■ Task prompt ■
Nothing but the lines from the top of the following entries through the line with "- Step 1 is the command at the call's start" should be printed, exactly as they are.

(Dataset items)
▬▬▬▬▬▬▬▬▬▬
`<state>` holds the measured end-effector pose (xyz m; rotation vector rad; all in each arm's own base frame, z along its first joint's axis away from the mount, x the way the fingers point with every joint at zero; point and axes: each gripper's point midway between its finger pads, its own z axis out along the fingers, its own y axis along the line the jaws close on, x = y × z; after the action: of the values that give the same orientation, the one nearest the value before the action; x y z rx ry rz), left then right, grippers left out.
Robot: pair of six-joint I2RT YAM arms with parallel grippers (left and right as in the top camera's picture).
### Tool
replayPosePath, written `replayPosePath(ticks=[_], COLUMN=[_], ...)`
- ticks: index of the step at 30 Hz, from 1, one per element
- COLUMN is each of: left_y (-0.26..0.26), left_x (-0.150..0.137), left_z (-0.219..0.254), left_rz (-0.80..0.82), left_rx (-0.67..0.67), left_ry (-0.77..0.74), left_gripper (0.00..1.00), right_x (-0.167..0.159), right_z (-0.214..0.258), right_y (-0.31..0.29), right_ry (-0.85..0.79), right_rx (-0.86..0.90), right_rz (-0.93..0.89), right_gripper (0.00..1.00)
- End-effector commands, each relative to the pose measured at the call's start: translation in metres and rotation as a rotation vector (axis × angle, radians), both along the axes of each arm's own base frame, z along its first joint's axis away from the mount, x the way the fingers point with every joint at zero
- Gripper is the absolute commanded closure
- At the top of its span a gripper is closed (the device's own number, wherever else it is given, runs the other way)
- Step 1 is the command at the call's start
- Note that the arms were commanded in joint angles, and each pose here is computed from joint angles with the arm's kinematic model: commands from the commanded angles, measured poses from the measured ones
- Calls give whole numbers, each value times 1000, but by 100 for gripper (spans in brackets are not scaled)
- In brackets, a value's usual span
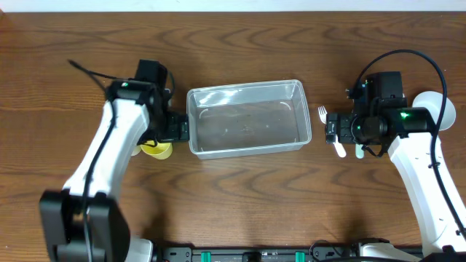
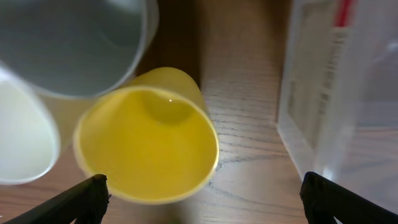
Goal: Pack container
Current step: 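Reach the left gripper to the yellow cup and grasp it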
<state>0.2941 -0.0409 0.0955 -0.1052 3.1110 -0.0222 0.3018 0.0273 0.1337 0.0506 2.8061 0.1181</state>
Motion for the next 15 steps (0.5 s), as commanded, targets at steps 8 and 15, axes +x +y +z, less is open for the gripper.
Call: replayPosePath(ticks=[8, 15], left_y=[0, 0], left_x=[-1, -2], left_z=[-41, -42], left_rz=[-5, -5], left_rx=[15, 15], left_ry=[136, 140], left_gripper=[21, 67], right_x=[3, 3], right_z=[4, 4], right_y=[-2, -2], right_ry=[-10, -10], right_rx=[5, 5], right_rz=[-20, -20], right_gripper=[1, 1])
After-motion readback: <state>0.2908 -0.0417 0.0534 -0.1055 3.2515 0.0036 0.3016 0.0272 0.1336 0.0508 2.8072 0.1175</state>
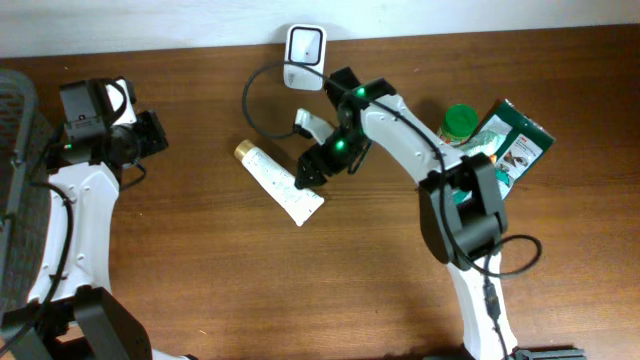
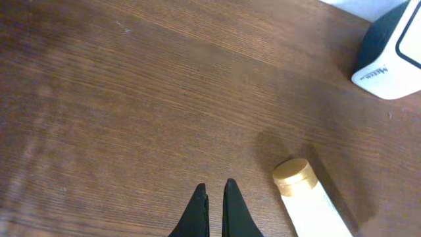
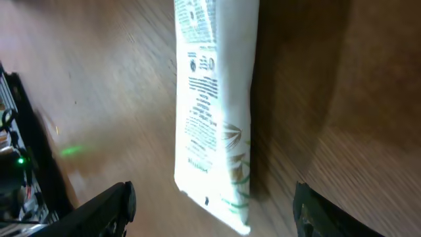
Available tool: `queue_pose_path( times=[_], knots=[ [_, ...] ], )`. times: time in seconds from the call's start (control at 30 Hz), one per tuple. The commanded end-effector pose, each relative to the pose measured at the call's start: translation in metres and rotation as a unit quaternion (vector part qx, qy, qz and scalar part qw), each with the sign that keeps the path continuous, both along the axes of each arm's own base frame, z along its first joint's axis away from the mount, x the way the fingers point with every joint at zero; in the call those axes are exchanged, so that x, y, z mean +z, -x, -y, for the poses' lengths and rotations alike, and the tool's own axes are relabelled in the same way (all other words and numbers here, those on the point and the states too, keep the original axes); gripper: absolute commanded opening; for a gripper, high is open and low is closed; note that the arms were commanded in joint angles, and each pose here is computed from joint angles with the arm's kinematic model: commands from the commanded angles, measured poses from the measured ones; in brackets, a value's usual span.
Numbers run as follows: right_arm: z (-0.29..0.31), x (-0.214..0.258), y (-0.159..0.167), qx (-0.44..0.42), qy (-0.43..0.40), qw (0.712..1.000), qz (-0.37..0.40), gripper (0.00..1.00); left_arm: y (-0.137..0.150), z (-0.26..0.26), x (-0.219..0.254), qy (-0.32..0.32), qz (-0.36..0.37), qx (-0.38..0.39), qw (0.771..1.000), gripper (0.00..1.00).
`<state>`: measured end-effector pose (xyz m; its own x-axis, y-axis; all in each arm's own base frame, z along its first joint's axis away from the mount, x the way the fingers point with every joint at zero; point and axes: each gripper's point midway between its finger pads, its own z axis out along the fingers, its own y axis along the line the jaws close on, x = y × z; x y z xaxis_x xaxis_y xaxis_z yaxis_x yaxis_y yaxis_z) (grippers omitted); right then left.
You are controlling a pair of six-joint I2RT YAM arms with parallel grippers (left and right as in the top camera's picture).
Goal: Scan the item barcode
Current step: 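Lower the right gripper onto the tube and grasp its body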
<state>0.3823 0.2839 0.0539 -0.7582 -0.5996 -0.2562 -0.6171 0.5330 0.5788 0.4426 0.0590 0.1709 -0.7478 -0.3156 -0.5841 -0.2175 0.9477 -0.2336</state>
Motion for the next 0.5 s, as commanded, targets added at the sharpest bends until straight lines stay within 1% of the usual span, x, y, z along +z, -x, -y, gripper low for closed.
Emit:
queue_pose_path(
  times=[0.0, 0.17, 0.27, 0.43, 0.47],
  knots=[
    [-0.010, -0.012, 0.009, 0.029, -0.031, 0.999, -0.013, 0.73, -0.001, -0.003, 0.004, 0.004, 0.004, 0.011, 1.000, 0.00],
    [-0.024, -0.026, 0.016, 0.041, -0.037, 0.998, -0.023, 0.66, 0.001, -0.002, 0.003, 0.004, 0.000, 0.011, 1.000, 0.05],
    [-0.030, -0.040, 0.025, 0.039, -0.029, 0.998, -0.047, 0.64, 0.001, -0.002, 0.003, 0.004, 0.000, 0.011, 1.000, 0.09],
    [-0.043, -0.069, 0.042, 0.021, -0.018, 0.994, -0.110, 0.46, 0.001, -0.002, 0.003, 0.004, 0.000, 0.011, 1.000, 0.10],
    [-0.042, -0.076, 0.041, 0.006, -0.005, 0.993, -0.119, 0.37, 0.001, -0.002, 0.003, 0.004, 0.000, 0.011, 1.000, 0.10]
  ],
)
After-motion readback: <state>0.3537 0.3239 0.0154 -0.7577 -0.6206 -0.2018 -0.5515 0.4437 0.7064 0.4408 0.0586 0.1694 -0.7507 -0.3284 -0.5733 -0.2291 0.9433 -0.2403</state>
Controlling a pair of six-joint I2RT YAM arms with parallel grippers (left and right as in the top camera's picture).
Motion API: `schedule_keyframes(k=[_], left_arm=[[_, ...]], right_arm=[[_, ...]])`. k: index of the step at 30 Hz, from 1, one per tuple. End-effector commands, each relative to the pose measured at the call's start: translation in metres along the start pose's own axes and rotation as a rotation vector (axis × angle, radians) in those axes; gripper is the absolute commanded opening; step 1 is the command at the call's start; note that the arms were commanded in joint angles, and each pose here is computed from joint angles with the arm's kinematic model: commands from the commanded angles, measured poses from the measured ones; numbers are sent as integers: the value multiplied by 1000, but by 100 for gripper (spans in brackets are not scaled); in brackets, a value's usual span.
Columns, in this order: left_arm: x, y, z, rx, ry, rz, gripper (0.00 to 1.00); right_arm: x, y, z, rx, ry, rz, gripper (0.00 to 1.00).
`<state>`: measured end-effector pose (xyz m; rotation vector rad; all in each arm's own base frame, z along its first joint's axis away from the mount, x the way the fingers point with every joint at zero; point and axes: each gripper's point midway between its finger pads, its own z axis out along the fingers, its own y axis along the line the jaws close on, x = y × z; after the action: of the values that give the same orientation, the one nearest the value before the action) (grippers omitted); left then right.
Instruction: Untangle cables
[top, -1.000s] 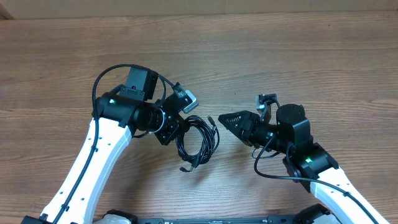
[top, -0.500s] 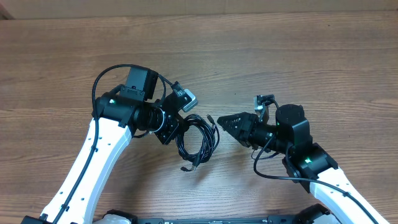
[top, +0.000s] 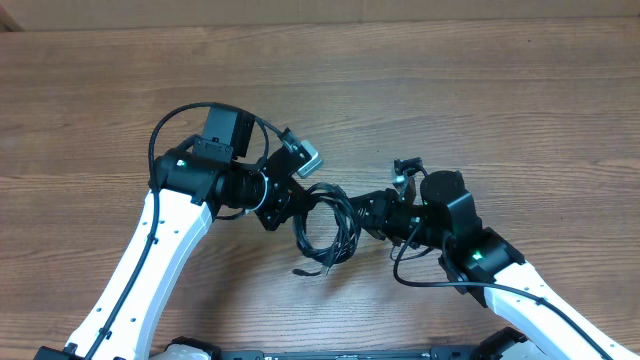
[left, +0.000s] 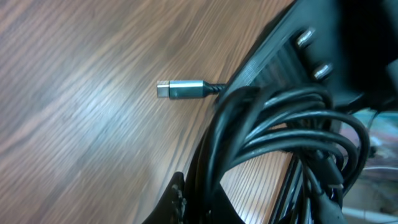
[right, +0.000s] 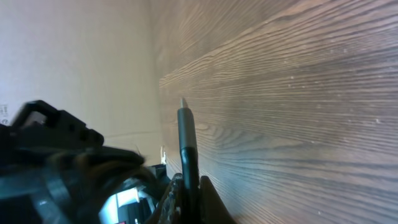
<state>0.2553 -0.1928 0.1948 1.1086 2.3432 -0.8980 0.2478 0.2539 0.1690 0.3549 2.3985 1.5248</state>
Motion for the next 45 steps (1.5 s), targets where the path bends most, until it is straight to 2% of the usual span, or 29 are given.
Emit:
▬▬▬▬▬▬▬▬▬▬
■ Answer to the problem ■
`<state>` holds the measured end-effector pose (xyz m; rotation vector rad; all in each arm's own base frame, z along its first joint's axis away from the mount, x the way the fingers point with every joint at zero; point and axes: each gripper's point midway between its finger pads, its own z axis out along the fingers, its own y axis along the line the jaws close on, x = y × z; after the action: of the values that give the same orientation, the one nearest the value before the action; x y z rx ry rz), left then right, grippers left out.
Robot: pair of six-joint I2RT YAM arms with parallel grippers (left and right as in the top camera's picture).
### Tool
replayPosePath, written `replayPosePath(ticks=[_], COLUMN=[_], ...)`
- ticks: index of the step at 30 Hz, from 1, one per element
- COLUMN is each of: left_y (-0.26..0.26), left_x (-0.150..0.137), left_z (-0.219..0.254), left_rz (-0.80..0.82), left_rx (-0.67..0.67), left_ry (-0.77..0.74), left_gripper (0.00..1.00), right_x (-0.167..0.159), right_z (-0.214..0.258), right_y (-0.31..0.29), right_ry (-0.85..0.79), right_rx (-0.86..0.90), right_rz (-0.93..0.89), right_gripper (0.00..1.00)
- End-effector commands, each relative to the pose measured at the call's start: translation in metres and rotation as a rotation vector (axis × angle, radians), both along the axes of each arm's own base frame, z along its first joint's axis away from the mount, x the way the fingers point with every joint at zero
- Gripper is the absolute commanded closure
- At the top of its span a gripper is closed (the device's own number, wherever else it is given, runs the other way)
- Step 1 is the command at the call's start

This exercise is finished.